Ottawa offre de l’argent pour former la main-d’oeuvre secouée par la pandémie

OTTAWA — Le premier ministre Justin Trudeau a indiqué vendredi que le gouvernement fédéral distribuera 1,5 milliard $ aux provinces et territoires en aide à la formation professionnelle particulièrement pour les Canadiens durement touchés par la pandémie de COVID-19.

Le financement doit aider les travailleurs mis à pied dans des secteurs comme la construction, le transport et l’hébergement à retrouver le marché de l’emploi en améliorant l’accès aux formations professionnelles et aux services, a affirmé M. Trudeau, vendredi.

«En améliorant les ressources liées à l’emploi et à la formation, nous aidons les travailleurs qui en ont besoin à trouver et à conserver de bons emplois durables. C’est avec une main-d’oeuvre forte et qualifiée que nous allons pouvoir rebâtir une économie plus inclusive dans laquelle tous les Canadiens auront leur place», a-t-il déclaré.

Ce financement arrive à un moment critique, illustré par un nouveau sondage de Statistique Canada montrant que près du tiers des entreprises ignorent combien de temps elles pourront continuer de fonctionner en vertu des conditions imposées par la deuxième vague de COVID-19.

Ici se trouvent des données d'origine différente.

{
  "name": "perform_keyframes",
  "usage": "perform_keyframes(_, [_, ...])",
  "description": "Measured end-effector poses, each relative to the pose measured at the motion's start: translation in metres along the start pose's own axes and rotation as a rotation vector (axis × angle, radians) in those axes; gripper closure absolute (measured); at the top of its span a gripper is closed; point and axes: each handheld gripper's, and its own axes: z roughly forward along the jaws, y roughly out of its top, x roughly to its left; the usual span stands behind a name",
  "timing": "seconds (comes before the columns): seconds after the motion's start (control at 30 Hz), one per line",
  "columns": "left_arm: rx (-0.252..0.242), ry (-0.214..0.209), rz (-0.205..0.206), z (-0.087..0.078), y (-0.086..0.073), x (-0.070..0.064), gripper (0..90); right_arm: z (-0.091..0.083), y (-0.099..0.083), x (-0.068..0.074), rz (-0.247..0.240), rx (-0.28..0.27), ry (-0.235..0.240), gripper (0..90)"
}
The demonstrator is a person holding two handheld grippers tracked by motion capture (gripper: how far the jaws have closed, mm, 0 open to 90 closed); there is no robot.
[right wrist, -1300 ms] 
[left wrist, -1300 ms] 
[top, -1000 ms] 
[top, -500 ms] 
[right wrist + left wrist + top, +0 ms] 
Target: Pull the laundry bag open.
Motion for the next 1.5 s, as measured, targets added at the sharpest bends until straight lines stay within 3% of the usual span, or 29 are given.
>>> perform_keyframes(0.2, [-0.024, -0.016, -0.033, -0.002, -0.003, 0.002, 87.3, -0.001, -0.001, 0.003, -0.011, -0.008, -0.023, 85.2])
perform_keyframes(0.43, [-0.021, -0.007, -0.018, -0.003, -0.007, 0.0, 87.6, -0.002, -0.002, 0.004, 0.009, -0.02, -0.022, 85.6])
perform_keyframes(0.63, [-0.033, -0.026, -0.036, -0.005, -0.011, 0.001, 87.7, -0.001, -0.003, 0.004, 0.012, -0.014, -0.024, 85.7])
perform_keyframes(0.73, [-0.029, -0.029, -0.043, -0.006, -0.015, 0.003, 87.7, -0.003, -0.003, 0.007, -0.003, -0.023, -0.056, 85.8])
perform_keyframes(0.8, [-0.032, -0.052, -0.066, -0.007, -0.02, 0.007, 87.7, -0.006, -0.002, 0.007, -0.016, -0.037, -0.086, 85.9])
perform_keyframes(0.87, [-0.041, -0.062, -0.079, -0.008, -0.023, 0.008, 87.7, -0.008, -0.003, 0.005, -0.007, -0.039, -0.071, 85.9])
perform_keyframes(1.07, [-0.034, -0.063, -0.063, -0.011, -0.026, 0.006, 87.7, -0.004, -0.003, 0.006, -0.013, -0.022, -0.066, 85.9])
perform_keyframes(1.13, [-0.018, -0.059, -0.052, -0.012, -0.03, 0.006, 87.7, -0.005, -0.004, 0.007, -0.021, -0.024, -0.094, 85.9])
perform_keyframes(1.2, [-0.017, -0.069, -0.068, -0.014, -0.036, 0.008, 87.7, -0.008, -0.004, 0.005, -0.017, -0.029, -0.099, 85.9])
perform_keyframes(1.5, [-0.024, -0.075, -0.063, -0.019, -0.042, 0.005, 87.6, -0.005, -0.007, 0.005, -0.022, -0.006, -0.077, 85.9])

Près de 40 pour cent des entreprises ont fait des mises à pied depuis mars, et près d’une sur cinq dit qu’elle sera contrainte de prendre des mesures draconiennes dans moins de six mois si les liquidités ne s’améliorent pas.

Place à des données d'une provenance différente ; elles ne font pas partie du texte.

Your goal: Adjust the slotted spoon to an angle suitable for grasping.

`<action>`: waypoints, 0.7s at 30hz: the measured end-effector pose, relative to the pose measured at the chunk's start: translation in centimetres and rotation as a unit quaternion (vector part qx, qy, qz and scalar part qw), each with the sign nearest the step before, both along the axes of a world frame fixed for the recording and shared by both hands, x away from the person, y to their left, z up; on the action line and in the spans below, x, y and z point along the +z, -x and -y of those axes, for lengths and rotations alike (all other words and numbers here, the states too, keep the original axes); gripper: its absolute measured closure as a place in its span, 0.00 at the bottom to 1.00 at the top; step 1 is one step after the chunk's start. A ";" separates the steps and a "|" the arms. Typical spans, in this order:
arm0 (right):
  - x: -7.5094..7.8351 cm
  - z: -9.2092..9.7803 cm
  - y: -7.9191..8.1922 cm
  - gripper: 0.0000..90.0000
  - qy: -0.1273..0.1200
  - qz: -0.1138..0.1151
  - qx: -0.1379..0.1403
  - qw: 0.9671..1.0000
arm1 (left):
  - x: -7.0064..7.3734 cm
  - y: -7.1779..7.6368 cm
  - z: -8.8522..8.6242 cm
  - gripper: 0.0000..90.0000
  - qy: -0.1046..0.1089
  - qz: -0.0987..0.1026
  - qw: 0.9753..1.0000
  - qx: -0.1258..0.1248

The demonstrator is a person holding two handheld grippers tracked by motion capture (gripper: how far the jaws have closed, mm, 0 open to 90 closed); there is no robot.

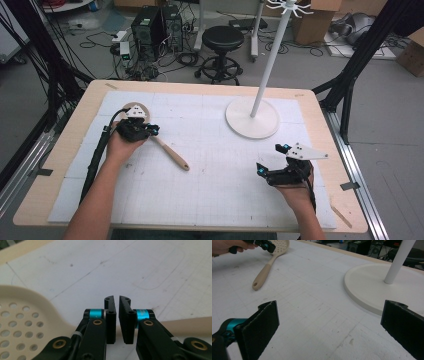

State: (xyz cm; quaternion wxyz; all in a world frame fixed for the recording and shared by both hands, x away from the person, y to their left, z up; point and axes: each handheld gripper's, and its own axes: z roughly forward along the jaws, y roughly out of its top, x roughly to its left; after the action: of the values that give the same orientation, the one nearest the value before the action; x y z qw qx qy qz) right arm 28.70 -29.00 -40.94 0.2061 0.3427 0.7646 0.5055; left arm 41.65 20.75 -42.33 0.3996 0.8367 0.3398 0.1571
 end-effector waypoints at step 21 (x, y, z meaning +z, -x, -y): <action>-0.2 -0.2 0.3 0.00 0.012 -0.004 0.005 1.000 | -0.6 1.0 -0.5 1.00 -0.048 -0.016 0.999 0.012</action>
State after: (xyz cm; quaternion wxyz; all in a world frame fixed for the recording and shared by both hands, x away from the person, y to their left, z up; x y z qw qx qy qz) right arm 28.41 -28.77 -41.15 0.2042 0.3388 0.7729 0.4961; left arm 40.70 21.26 -42.89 0.3515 0.8534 0.3482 0.1640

Pendant ce temps, le taux de chômage a à peine bougé le mois dernier, s’établissant à 8,9% comparativement à 9% en septembre, indiquant qu’environ 1,8 million de personnes se trouvaient sans travail.

L’économiste en chef de la Chambre de commerce du Canada, Trevin Stratton, a affirmé que les perspectives étaient sombres pour les propriétaires d’entreprises et a appelé à de l’aide ciblée pour les secteurs de l’hébergement et culturel.

«L’approche universelle pour les programmes d’aide n’est pas durable jusqu’en 2022, et elle pourrait ne pas être tellement utile à ce moment de la pandémie», a-t-il fait valoir.

Tandis que le gouvernement a promis de discuter avec le secteur de l’aviation pour commencer à concevoir un plan de sauvetage, Ottawa a évité l’aide à certains secteurs en particulier, privilégiant des programmes universels.

La subvention sur le loyer commercial

Un plan d’aide pour la COVID-19 revisité, qui est actuellement devant le Sénat dans le cadre du projet de loi C-9 qui prolongerait une subvention salariale d’urgence jusqu’à l’été prochain, élargit un populaire programme de prêts aux entreprises et revoit un programme pour assouplir les loyers commerciaux.

La subvention d’urgence pour le loyer, qui était largement critiquée pour la nécessité d’avoir le feu vert de propriétaires peu enclins à l’accorder, retire désormais ceux-ci du processus.

Néanmoins, le programme revisité inclut l’obligation pour les entrepreneurs de payer leur loyer avant de s’inscrire pour la subvention, éclipsant ainsi plusieurs propriétaires de commerces ayant de sérieux problèmes de liquidité.

Faisant face à des critiques de l’industrie, la ministre des Finances, Chrystia Freeland, a promis jeudi l’adoption d’une pièce législative subséquente qui viendrait éliminer cette obligation, et a ajouté qu’elle demanderait entre-temps à l’Agence de revenu du Canada de ne pas tenir compte de cette exigence.

Bien que la subvention pour le loyer soit rétroactive au 27 septembre – lorsque le programme original est venu à échéance -, M. Trudeau a dit appeler à l’adoption rapide du projet de loi étant donné que plusieurs entrepreneurs ne font que garder la tête hors de l’eau dans la prolongation des mesures de confinement.

«J’ai dit aux premiers ministres hier soir (jeudi) que tout ce qu’ils pouvaient faire pour encourager les sénateurs qui représentent leurs régions à aller de l’avant rapidement avec le projet de loi C-9 constituerait un grand soulagement pour les entrepreneurs», a dit vendredi M. Trudeau.

Le milliard et demi pour la formation de la main-d’oeuvre s’ajoute aux 3,5 milliards $ déjà annoncés.

Il s’inscrit dans le cadre des ententes sur le développement de la main-d’oeuvre (EDMO) que signent régulièrement Ottawa et les provinces.

La part de Québec est de 303 millions $ cette fois-ci.

Les provinces auront accès à cet argent pour assurer de la formation en milieu de travail, de la formation parrainée par l’employeur,  des services d’aide à l’emploi et des services d’orientation professionnelle.